Exercise instructions: Write the data out again, word for word.

Data under study:
+ + +

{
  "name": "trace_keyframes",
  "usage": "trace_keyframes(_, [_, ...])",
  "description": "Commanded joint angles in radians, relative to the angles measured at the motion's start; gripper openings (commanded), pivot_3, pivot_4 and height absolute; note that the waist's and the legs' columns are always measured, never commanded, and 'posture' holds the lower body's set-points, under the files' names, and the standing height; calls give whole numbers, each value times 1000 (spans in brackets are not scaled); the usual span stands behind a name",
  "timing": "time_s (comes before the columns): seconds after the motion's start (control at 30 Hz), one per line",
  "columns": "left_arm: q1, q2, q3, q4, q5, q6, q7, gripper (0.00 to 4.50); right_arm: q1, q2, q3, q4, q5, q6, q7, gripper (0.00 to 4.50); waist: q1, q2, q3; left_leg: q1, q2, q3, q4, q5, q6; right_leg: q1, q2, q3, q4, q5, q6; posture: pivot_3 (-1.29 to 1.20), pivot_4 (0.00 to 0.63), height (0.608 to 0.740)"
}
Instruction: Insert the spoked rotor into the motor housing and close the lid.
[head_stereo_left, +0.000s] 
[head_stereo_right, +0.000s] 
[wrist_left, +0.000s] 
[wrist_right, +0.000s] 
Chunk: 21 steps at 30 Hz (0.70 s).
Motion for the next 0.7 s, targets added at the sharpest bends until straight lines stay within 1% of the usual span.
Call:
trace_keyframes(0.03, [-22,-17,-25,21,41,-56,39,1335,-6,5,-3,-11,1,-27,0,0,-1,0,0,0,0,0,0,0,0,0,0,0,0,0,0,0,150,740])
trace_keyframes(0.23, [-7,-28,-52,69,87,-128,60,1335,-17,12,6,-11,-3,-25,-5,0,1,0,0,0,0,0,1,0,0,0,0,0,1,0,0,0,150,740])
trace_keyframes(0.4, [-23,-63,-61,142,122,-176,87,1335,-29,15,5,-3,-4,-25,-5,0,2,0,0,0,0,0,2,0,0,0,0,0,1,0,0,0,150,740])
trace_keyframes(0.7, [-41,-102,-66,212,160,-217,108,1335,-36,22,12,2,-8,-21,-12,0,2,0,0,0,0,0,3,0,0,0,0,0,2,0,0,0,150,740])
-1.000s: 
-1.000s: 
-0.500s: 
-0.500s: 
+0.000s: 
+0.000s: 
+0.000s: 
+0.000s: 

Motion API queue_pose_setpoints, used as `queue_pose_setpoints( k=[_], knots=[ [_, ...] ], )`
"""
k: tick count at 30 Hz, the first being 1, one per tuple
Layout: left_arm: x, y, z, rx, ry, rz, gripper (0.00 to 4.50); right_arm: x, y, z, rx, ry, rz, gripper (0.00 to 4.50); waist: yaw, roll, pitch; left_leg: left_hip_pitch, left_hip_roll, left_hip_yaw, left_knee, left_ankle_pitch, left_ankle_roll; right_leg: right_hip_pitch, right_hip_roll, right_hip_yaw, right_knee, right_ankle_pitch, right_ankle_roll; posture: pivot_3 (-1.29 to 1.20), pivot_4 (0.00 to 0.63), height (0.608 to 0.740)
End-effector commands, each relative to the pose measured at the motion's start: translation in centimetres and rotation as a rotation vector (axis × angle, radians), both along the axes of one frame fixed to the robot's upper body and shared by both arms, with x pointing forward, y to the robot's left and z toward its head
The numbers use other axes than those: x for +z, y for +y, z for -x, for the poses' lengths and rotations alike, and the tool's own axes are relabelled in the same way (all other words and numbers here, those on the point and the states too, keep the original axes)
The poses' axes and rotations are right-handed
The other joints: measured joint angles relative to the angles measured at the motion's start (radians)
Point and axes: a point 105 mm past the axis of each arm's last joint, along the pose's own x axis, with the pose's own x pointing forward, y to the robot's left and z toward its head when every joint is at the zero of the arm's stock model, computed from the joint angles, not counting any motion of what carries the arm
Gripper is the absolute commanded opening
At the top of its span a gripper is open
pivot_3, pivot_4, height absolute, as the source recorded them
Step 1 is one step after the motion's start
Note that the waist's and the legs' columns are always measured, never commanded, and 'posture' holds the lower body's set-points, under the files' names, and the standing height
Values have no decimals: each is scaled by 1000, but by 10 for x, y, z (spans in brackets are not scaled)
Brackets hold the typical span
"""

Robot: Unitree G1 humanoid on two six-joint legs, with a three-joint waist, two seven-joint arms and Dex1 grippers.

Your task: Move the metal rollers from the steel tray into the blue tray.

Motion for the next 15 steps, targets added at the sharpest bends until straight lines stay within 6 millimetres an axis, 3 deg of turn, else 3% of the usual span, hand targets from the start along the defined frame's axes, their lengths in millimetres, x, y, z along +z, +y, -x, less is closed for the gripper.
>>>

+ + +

Result of this task:
{
  "name": "trace_keyframes",
  "usage": "trace_keyframes(_, [_, ...])",
  "description": "Commanded joint angles in radians, relative to the angles measured at the motion's start; gripper openings (commanded), pivot_3, pivot_4 and height absolute; note that the waist's and the legs' columns are always measured, never commanded, and 'posture' holds the lower body's set-points, under the files' names, and the standing height; calls give whole numbers, each value times 1000 (spans in brackets are not scaled); the usual span stands behind a name",
  "timing": "time_s (comes before the columns): seconds after the motion's start (control at 30 Hz), one per line",
  "columns": "left_arm: q1, q2, q3, q4, q5, q6, q7, gripper (0.00 to 4.50); right_arm: q1, q2, q3, q4, q5, q6, q7, gripper (0.00 to 4.50); waist: q1, q2, q3; left_leg: q1, q2, q3, q4, q5, q6; right_leg: q1, q2, q3, q4, q5, q6; posture: pivot_3 (-1.29 to 1.20), pivot_4 (0.00 to 0.63), height (0.608 to 0.740)"
}
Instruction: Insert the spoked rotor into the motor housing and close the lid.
[head_stereo_left, +0.000s] 
[head_stereo_right, +0.000s] 
[wrist_left, +0.000s] 
[wrist_right, +0.000s] 
Chunk: 21 steps at 30 Hz (0.70 s).
Motion for the next 0.7 s, targets added at the sharpest bends until straight lines stay within 1% of the usual span.
Call:
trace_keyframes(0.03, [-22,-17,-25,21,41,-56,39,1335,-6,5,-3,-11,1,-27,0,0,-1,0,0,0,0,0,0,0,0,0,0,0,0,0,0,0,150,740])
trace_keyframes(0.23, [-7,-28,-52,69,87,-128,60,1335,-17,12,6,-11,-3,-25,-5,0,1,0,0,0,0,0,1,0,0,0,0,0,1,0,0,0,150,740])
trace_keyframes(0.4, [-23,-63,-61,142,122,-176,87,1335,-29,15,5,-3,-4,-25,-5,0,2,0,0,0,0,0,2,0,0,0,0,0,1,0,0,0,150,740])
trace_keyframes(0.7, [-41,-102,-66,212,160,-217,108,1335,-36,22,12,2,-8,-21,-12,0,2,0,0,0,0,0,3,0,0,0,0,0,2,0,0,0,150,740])
-1.000s: 
-1.000s: 
-0.500s: 
-0.500s: 
+0.000s: 
+0.000s: 
+0.000s: 
+0.000s: 

Motion API queue_pose_setpoints, used as `queue_pose_setpoints( k=[_], knots=[ [_, ...] ], )`
"""
k: tick count at 30 Hz, the first being 1, one per tuple
Layout: left_arm: x, y, z, rx, ry, rz, gripper (0.00 to 4.50); right_arm: x, y, z, rx, ry, rz, gripper (0.00 to 4.50); waist: yaw, roll, pitch; left_leg: left_hip_pitch, left_hip_roll, left_hip_yaw, left_knee, left_ankle_pitch, left_ankle_roll; right_leg: right_hip_pitch, right_hip_roll, right_hip_yaw, right_knee, right_ankle_pitch, right_ankle_roll; posture: pivot_3 (-1.29 to 1.20), pivot_4 (0.00 to 0.63), height (0.608 to 0.740)
End-effector commands, each relative to the pose measured at the motion's start: translation in centimetres and rotation as a rotation vector (axis × angle, radians), both along the axes of one frame fixed to the robot's upper body and shared by both arms, with x pointing forward, y to the robot's left and z toward its head
The numbers use other axes than those: x for +z, y for +y, z for -x, for the poses' lengths and rotations alike, and the tool's own axes are relabelled in the same way (all other words and numbers here, those on the point and the states too, keep the original axes)
The poses' axes and rotations are right-handed
The other joints: measured joint angles relative to the angles measured at the motion's start (radians)
Point and axes: a point 105 mm past the axis of each arm's last joint, along the pose's own x axis, with the pose's own x pointing forward, y to the robot's left and z toward its head when every joint is at the zero of the arm's stock model, computed from the joint angles, not counting any motion of what carries the arm
Gripper is the absolute commanded opening
At the top of its span a gripper is open
pivot_3, pivot_4, height absolute, as the source recorded them
Step 1 is one step after the motion's start
Note that the waist's and the legs' columns are always measured, never commanded, and 'posture' holds the lower body's set-points, under the files' names, and the standing height
Values have no decimals: each is scaled by 1000, but by 10 for x, y, z (spans in brackets are not scaled)
Brackets hold the typical span
"""

Robot: Unitree G1 humanoid on two six-joint legs, with a three-joint waist, two seven-joint arms and Dex1 grippers.

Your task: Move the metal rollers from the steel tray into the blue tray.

Motion for the next 15 steps, targets added at the sharpest bends until straight lines stay within 6 millimetres an axis, 3 deg of turn, else 3% of the usual span, hand targets from the start along the defined frame's axes, their lengths in millimetres, x, y, z along +z, +y, -x, less is closed for the gripper.
>>>

This answer is now finished.